Dumont A, de Bernis L, Bouvier-Colle M H, Bréart G
Epidemiological Research Unit on Women and Children's Health, National Institute of Health and Medical Research (INSERM), Paris, France.
Lancet. 2001 Oct 20;358(9290):1328-33. doi: 10.1016/s0140-6736(01)06414-5.
Rates of caesarean sections in more-developed countries have been rising since 1970, and vary greatly between less-developed countries. Present estimates, based on data from more-developed countries need to be validated with data from less-developed countries. We estimated the need for caesarean section for maternal indication in a population of pregnant women in west Africa (MOMA survey).
The expected caesarean section rate was calculated from the rate of obstetric risk in the MOMA population, and rates of caesarean section in published work.
Three-quarters of women from hospitals of sub-Saharan Africa were delivered by caesarean section for maternal reasons. Such intervention was needed for six main reasons, protracted labour, abruptio placentae, previous caesarean section, eclampsia, placenta praevia, and malpresentation. Although the observed rate of caesarean section in west African women is 1.3%, our results, combined with those of published work suggest a range of 3.6-6.5% (median, 5.4%).
Our method might not be strictly accurate, but it is simple and provides informative findings that can help policy makers and health planners in sub-Saharan Africa to design and follow up programmes to reach the optimum caesarean section rate. Moreover, application of this method to hospital data could improve practitioners' assessments in these countries.

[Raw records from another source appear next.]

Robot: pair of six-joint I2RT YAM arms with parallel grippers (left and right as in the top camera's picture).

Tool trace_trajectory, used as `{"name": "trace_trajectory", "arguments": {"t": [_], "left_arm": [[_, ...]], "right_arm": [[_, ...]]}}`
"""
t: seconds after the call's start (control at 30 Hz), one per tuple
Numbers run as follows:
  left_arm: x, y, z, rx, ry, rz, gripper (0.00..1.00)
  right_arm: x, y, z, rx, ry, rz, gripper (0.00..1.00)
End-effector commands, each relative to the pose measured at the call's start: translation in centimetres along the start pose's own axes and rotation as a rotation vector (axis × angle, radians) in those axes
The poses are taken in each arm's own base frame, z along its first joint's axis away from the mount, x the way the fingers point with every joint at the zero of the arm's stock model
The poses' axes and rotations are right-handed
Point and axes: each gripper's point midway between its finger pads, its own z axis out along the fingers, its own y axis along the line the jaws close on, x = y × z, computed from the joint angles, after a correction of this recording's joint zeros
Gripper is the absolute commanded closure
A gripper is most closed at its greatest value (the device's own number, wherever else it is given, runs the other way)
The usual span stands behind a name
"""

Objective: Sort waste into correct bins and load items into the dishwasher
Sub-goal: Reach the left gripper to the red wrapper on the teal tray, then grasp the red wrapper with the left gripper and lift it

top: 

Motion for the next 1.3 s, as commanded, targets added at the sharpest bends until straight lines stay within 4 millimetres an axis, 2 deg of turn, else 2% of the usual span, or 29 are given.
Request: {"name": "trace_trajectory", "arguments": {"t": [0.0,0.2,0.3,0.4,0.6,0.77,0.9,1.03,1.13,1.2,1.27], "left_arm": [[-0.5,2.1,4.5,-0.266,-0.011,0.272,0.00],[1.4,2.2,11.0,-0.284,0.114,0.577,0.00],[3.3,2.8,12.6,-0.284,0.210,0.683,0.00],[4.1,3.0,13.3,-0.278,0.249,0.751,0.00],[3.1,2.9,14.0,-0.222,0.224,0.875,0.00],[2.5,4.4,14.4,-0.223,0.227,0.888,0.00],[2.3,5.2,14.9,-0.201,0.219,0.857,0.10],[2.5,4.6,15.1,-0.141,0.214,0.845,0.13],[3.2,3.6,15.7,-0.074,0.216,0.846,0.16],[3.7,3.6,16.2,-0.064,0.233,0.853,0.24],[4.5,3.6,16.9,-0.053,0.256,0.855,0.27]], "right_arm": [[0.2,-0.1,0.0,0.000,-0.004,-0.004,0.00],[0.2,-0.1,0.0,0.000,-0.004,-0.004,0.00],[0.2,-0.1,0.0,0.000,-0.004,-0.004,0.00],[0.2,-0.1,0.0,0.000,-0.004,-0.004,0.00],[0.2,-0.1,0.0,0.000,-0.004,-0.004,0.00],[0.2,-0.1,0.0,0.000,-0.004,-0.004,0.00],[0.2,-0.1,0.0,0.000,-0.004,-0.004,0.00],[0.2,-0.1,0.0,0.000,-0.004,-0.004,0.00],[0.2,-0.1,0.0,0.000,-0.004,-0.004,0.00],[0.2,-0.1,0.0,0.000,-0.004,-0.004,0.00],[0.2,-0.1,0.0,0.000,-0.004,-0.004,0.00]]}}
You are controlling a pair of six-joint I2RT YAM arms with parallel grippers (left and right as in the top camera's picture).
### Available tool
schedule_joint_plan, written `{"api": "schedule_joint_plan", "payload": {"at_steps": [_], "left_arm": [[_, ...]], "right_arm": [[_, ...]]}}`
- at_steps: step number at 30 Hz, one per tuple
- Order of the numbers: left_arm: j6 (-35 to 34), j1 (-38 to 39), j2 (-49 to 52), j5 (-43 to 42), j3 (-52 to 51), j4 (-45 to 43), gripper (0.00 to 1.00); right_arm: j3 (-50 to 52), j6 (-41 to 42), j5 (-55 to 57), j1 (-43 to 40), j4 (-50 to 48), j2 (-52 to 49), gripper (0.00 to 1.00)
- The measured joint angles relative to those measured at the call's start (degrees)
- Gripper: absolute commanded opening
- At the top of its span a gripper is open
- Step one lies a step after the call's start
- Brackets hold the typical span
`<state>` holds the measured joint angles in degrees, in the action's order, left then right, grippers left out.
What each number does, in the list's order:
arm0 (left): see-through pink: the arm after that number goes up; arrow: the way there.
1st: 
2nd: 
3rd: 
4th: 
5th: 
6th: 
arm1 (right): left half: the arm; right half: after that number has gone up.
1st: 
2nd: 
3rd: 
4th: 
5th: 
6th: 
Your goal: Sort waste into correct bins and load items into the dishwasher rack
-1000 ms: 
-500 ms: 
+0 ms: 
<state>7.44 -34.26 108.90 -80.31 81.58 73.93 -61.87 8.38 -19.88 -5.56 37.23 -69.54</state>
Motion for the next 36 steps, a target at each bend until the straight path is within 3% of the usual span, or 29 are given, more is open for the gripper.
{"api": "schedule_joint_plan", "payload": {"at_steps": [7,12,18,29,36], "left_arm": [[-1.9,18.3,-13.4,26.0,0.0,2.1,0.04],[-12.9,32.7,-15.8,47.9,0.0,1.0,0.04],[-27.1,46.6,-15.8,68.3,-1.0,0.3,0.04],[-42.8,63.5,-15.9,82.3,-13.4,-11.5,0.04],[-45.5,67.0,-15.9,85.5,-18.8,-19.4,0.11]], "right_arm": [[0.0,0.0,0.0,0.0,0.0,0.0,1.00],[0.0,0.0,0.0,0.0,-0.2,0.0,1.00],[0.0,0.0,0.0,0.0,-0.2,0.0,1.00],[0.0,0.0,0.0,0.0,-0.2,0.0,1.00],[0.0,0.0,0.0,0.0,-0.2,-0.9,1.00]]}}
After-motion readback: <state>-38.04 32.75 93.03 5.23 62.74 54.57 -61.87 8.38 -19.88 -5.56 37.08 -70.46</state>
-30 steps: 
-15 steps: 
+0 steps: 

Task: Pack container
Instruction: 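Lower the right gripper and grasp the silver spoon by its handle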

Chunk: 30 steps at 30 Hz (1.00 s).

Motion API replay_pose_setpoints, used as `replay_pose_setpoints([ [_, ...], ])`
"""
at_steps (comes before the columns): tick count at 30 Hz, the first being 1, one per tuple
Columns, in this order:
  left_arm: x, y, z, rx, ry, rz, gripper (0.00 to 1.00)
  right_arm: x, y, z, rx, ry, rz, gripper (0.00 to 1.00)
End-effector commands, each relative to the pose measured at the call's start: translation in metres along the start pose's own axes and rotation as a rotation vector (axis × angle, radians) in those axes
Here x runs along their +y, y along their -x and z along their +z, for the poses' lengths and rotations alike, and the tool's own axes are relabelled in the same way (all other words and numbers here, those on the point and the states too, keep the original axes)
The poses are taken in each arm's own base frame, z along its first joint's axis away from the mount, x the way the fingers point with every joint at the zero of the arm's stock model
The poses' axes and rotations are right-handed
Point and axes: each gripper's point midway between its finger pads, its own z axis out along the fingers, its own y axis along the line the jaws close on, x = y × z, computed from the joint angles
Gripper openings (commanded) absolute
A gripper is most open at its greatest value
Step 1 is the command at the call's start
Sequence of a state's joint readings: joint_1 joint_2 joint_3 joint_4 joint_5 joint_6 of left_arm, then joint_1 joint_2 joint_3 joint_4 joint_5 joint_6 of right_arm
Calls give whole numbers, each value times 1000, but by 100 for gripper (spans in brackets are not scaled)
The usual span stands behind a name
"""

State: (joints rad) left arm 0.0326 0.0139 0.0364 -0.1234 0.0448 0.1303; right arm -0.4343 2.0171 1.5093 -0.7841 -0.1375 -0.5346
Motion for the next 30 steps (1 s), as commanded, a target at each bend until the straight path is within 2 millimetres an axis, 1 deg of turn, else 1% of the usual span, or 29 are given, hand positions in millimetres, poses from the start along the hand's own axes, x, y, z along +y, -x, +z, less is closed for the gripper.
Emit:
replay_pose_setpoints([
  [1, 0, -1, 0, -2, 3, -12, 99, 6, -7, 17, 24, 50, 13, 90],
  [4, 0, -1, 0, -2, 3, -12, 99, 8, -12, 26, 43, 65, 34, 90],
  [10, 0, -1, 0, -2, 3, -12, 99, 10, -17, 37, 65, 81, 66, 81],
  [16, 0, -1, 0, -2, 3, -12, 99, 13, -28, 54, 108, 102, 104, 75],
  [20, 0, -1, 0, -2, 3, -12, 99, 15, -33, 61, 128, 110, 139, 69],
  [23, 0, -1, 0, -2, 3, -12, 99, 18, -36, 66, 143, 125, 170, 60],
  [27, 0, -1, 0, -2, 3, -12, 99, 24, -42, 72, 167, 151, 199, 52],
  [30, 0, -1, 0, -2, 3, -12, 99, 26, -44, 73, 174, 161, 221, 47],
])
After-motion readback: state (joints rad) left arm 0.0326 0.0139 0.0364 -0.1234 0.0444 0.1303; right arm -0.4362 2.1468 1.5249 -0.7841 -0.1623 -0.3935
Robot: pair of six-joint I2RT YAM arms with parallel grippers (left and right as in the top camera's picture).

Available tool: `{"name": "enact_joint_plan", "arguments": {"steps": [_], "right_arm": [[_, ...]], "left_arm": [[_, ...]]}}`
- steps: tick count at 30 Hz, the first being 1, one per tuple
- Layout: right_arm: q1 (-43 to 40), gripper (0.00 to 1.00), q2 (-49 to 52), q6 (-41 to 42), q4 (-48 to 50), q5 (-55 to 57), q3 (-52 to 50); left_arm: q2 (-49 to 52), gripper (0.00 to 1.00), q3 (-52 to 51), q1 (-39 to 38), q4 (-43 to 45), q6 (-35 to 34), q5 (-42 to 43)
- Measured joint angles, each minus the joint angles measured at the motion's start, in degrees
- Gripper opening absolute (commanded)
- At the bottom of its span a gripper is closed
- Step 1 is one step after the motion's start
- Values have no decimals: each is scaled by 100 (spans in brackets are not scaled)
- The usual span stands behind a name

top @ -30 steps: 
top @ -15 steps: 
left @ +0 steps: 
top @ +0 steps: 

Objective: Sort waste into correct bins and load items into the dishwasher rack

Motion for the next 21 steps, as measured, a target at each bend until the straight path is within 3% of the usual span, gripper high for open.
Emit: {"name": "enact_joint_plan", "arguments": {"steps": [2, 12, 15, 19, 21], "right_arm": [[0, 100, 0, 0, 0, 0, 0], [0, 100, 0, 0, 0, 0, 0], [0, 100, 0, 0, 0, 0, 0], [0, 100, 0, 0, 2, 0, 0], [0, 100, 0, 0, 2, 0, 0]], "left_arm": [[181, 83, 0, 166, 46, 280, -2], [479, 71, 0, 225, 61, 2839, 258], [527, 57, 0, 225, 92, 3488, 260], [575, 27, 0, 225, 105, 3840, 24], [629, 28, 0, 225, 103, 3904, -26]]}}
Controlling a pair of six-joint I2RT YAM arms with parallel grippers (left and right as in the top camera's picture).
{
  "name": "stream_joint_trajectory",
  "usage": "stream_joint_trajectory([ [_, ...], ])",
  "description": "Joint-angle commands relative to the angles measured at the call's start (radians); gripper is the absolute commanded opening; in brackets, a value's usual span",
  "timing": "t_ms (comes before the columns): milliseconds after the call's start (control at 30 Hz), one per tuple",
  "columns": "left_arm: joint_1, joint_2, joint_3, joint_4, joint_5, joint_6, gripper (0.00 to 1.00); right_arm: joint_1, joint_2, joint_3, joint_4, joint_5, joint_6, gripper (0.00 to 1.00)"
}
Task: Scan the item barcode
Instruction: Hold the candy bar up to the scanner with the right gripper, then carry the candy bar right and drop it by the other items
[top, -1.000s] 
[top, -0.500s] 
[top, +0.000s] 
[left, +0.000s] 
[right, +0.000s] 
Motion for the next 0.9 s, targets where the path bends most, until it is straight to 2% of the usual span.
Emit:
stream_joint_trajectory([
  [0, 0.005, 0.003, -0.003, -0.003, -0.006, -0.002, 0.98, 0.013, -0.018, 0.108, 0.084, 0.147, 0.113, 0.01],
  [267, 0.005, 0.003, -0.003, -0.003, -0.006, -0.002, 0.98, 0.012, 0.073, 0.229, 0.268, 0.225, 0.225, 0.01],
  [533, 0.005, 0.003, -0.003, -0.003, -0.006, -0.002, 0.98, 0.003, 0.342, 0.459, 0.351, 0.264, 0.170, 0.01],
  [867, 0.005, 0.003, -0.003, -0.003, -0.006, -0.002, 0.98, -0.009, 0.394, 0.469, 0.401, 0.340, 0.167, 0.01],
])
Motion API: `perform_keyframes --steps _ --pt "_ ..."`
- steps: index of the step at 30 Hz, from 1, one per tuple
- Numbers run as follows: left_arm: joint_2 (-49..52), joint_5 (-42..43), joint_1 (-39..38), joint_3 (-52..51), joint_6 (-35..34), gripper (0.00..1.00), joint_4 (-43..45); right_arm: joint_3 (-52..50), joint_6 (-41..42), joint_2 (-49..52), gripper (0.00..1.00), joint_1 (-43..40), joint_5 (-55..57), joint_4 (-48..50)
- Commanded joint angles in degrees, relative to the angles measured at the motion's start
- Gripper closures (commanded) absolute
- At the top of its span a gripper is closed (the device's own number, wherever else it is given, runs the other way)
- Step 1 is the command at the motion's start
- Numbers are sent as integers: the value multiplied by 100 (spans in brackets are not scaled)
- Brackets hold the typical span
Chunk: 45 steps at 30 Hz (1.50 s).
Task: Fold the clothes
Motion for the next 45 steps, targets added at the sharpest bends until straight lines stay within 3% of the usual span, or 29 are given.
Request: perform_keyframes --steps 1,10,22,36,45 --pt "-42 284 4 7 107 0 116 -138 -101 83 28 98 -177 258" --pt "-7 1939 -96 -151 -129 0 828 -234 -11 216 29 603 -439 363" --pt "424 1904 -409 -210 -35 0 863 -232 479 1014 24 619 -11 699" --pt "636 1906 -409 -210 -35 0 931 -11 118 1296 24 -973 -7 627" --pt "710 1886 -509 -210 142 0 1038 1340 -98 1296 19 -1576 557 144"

自1970年以来,发达国家的剖宫产率一直在上升,欠发达国家之间的差异也很大。基于发达国家数据的当前估计需要用欠发达国家的数据进行验证。我们估计了西非孕妇群体中因产妇指征进行剖宫产的需求(MOMA调查)。
根据MOMA人群中的产科风险率以及已发表研究中的剖宫产率来计算预期剖宫产率。
撒哈拉以南非洲地区医院四分之三的女性因产妇原因进行剖宫产。进行此类干预主要有六个原因,即产程延长、胎盘早剥、既往剖宫产史、子痫、前置胎盘和胎位异常。尽管观察到西非女性的剖宫产率为1.3%,但我们的结果与已发表研究的结果相结合,显示出的范围为3.6% - 6.5%(中位数为5.4%)。
我们的方法可能并不完全准确,但它简单易行,能提供有用的结果,有助于撒哈拉以南非洲地区的政策制定者和卫生规划者设计并跟进相关项目,以达到最佳剖宫产率。此外,将此方法应用于医院数据可改善这些国家从业者的评估。